By Don McIntosh
Painters Local 10 is getting ready for a fight to raise members’ wages.
The union’s three-year collective bargaining agreement with the Signatory Painting Contractors Organization (SPCO) of Oregon and Southwest Washington expires March 31, 2020, and union leaders want members to be primed to take all kinds of actions, up to and including a strike if they must, in order to bring wages into line with other building trades workers.
Scott Oldham, business representative for Local 10, says local union painters have fallen behind in recent years. About three dozen contractors employ roughly 450 painters under the area master agreement, which sets journeymen pay at $23.94 an hour, plus another $13.34 an hour in benefits. Oldham says that’s the lowest of any West Coast Painters local, and it’s also well below what members of other building trades unions make. That pay package makes it harder to recruit new apprentices, he says, and has even led some union painters to leave and start over in other union construction trades.

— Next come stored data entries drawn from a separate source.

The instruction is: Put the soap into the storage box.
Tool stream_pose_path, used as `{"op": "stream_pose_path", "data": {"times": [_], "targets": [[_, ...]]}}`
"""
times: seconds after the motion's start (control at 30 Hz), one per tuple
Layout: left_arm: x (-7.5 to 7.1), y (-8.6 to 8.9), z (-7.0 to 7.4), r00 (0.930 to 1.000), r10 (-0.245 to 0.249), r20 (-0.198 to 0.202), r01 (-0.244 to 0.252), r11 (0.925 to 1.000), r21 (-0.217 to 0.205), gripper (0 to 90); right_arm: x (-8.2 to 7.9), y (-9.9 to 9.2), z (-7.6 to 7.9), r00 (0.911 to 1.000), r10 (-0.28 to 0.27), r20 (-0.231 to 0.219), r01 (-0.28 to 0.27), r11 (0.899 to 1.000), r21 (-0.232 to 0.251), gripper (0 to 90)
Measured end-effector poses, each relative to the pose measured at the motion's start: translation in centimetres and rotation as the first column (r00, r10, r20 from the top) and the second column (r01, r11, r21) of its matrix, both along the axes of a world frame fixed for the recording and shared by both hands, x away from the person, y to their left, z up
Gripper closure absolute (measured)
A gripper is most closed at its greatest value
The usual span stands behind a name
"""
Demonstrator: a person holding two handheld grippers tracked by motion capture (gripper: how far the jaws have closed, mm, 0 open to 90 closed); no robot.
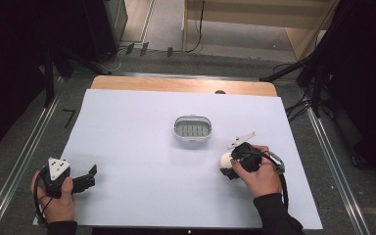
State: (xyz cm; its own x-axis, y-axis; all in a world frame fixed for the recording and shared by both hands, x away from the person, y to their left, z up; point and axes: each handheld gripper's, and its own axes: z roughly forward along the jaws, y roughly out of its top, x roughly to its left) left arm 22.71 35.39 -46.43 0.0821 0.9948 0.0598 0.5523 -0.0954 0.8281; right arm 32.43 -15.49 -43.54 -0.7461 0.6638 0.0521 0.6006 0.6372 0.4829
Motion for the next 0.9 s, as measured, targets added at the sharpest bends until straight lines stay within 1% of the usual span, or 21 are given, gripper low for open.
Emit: {"op": "stream_pose_path", "data": {"times": [0.17,0.47,0.67,0.73,0.77,0.9], "targets": [[0.0,0.0,0.0,1.0000,0.001,-0.002,-0.001,1.0000,0.002,0.0,0.5,0.2,0.3,1.0000,0.000,0.003,0.000,1.000,0.010,25.0],[0.0,0.0,0.0,1.0000,0.000,0.000,0.000,1.0000,0.002,0.0,1.6,1.1,1.5,0.9999,0.007,0.013,-0.007,1.000,0.014,25.1],[0.0,0.0,0.0,1.0000,0.000,0.000,0.000,1.0000,0.003,0.0,2.2,1.7,2.0,0.9998,0.015,0.012,-0.015,1.000,0.015,25.1],[0.0,0.0,0.0,1.0000,-0.001,0.000,0.001,1.0000,0.002,0.0,2.5,2.0,2.2,0.9999,0.012,0.009,-0.013,1.000,0.025,25.0],[0.0,0.0,0.0,1.0000,-0.001,0.000,0.001,1.0000,0.003,0.0,2.7,2.1,2.2,0.9997,0.019,0.013,-0.020,1.000,0.023,25.0],[0.0,0.0,0.0,1.0000,-0.002,0.001,0.002,1.0000,0.003,0.0,3.0,2.5,2.5,0.9998,0.017,0.011,-0.018,1.000,0.022,25.0]]}}
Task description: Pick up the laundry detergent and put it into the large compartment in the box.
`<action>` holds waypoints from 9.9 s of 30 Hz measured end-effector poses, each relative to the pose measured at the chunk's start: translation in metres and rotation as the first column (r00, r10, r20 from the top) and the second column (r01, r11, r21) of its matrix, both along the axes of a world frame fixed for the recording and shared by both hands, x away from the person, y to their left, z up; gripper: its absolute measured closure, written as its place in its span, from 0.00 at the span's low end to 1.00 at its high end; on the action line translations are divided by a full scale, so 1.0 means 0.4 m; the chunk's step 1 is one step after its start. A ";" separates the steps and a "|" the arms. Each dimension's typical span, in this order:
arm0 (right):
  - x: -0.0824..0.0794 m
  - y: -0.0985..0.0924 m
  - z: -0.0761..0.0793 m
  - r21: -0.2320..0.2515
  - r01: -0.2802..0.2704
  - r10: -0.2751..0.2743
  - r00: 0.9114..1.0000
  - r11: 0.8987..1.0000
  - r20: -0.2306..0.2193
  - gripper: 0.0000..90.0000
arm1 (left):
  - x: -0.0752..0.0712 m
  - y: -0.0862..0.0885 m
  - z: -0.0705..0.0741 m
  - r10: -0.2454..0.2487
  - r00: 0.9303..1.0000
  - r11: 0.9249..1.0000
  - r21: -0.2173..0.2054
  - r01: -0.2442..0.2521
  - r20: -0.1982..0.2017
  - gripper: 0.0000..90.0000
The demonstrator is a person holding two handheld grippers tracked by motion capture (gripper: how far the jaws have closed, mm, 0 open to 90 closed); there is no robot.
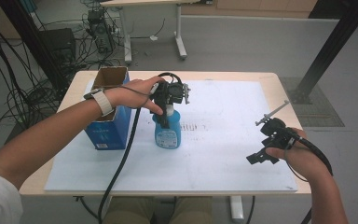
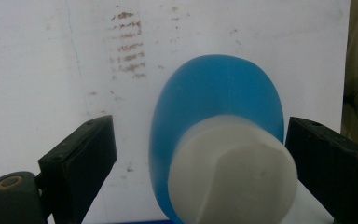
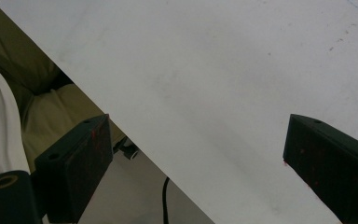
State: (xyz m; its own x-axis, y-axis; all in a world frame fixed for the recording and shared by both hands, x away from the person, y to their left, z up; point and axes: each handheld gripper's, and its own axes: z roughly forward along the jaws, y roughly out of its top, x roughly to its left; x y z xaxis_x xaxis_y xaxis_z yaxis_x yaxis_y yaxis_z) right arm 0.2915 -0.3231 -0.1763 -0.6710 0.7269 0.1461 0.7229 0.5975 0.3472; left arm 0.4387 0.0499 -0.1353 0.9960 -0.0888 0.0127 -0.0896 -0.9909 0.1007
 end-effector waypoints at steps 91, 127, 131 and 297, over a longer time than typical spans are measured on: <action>-0.013 0.013 0.004 0.003 -0.014 0.014 1.000 1.000 0.022 0.09 | -0.005 -0.017 -0.047 -0.025 1.000 0.999 0.024 0.025 -0.007 0.44; -0.007 0.017 0.002 0.006 -0.021 0.020 1.000 1.000 0.022 0.09 | 0.000 -0.010 -0.049 -0.015 1.000 1.000 0.014 0.015 -0.013 0.43; -0.008 0.016 0.003 0.005 -0.020 0.020 1.000 1.000 0.022 0.09 | 0.000 -0.011 -0.048 -0.016 1.000 1.000 0.016 0.016 -0.014 0.43; 0.013 0.058 0.067 -0.011 -0.093 0.093 0.993 0.996 0.075 0.09 | -0.072 0.232 0.484 0.879 0.475 0.473 -0.052 -0.880 -0.043 0.43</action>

Oldham thinks mandatory arbitration is the culprit. When Painters Local 10 and SPCO haven’t been able to agree on terms for a new contract, a longtime provision in the contract has required binding arbitration. Contracts were decided by an arbitrator in 2001, 2002, 2005, and 2008.
That hasn’t worked well for members, says Painters District Council 5 field representative Jack Johnson, because it puts contract decisions in the hands of a federal mediator who typically has little understanding of labor or the industry.
So in 2017, the last time the contract was renegotiated, Local 10 members voted to remove the binding arbitration clause. That means union painters will have the right to strike if they don’t have a new agreement when their old one expires.
Oldham says Local 10 leaders don’t want to strike, but they want to have the ability to strike and strike effectively — if they can’t get acceptable raises otherwise.
To prepare, union representatives are visiting work sites to recruit members onto contract action teams. The union is holding monthly meetings in English and Spanish to prepare for the contract campaign. And union painters have begun reaching out to other unions and community organizations, asking for resolutions of support. So far Laborers Local 483 has pledged support, and so has the International Alliance of Theatrical Stage Employees (IATSE) Local 28. Other pledges are pending.
Local 10 is also taking steps to eliminate a potential technical-legal vulnerability. In the construction industry, workers can unionize in two ways, bottom-up or top-down. Employees can vote to join a union under Section 9(a) of the National Labor Relations Act. Or contractors can sign “pre-hire” agreements under Section 8(f) of the law, and agree to employ workers under the terms of a union contract. Contractors do that in order to get access to high-quality labor through the union hiring hall, and so they can provide the union benefits that keep employees long term. But with 8(f) agreements, employers can also choose not to be union any more.
Oldham says that’s what happened after a failed set of negotiations in the mid-1980s: All but a few Portland-area painting contractors left the union, and it took years for the union to recover. The arbitration clause was meant to prevent that breakdown from recurring.
To make it harder for union employers to withdraw from negotiations, Local 10 has been converting 8(f) agreements to 9(a) agreements, by asking members to sign union authorization cards, asking existing union contractors to recognize that their employees want to be in the union, and filing for an election to prove it if contractors don’t cooperate.
With members mobilizing, other trades preparing to show support, and a continued strong economic outlook in construction, Johnson said he’s hopeful the two sides will reach a good agreement this time.
“This is 35 years in the making,” Oldham told the Labor Press. “But I believe if we can effectively mobilize, we can actually prevent this from coming to a strike.”